### Exercise goal
Retype the lines of the listing below exactly, but only those from the one containing "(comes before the" through the last line; pictures stay out.

++++ Provided data

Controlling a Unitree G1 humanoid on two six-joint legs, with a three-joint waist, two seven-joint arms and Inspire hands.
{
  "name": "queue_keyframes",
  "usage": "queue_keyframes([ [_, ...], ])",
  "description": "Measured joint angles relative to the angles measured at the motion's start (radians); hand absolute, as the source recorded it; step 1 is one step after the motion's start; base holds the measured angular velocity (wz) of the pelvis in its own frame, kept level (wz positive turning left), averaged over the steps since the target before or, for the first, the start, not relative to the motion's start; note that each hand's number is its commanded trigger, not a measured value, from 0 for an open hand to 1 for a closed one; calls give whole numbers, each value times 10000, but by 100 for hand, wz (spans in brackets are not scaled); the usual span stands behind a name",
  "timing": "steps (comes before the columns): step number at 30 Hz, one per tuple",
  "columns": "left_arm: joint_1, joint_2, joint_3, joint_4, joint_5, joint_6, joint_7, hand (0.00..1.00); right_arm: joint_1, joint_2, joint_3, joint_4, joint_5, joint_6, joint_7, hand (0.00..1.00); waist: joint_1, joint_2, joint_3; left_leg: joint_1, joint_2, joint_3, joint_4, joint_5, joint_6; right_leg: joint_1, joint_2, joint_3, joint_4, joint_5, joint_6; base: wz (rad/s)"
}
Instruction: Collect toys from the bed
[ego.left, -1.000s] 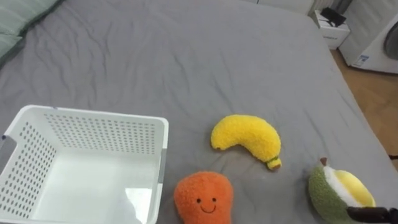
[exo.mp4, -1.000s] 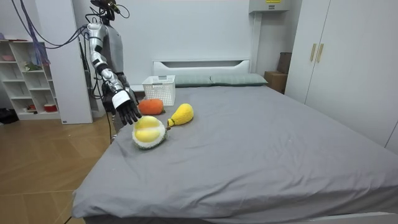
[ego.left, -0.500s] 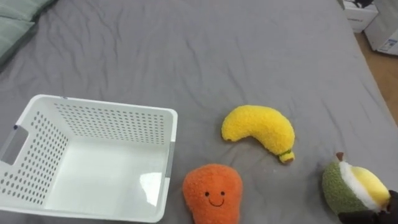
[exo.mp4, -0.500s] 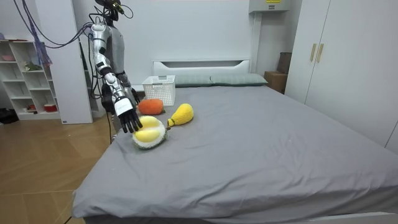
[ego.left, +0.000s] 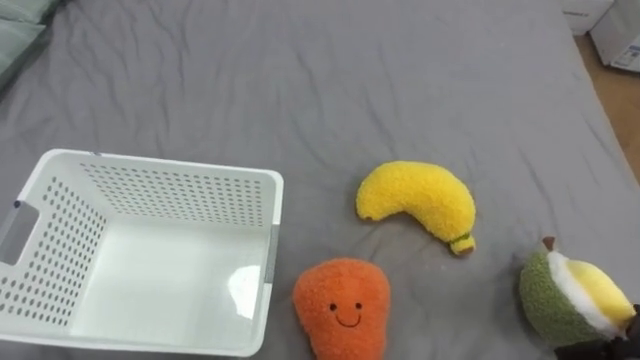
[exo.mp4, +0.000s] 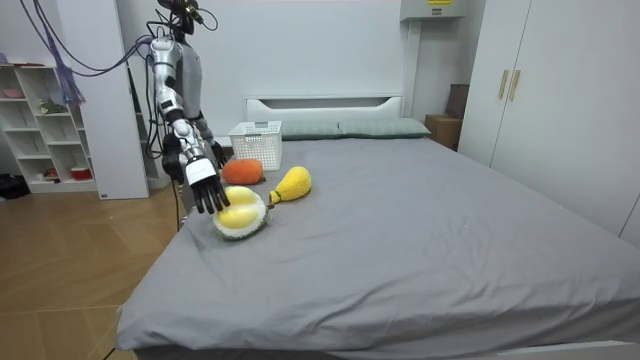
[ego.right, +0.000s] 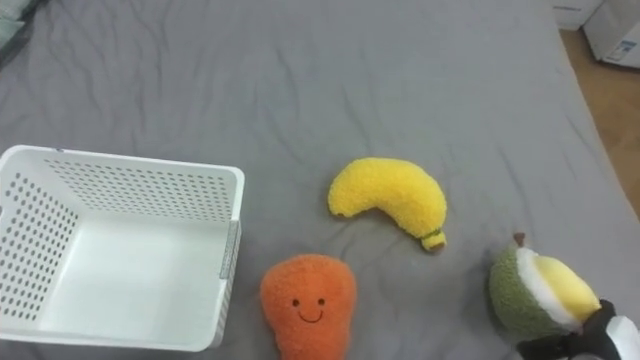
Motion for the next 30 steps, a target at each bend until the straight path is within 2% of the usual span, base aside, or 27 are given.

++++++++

### Solution to the problem
  "timing": "steps (comes before the columns): step number at 30 Hz, one per tuple",
  "columns": "left_arm: joint_1, joint_2, joint_3, joint_4, joint_5, joint_6, joint_7, hand (0.00..1.00); right_arm: joint_1, joint_2, joint_3, joint_4, joint_5, joint_6, joint_7, hand (0.00..1.00); waist: joint_1, joint_2, joint_3; left_leg: joint_1, joint_2, joint_3, joint_4, joint_5, joint_6; right_leg: joint_1, joint_2, joint_3, joint_4, joint_5, joint_6; base: wz (rad/s)"
}
Instruction: Collect toys from the bed
[ego.left, -1.000s] 
[exo.mp4, -1.000s] 
[ego.left, -0.500s] 
[exo.mp4, -0.500s] 
[ego.left, +0.000s] 
[exo.mp4, +0.000s] 
[ego.right, +0.000s] 
Motion for the next 30 steps, a target at each bend until the straight path is within 2% of the usual span, base aside, or 27 are given.

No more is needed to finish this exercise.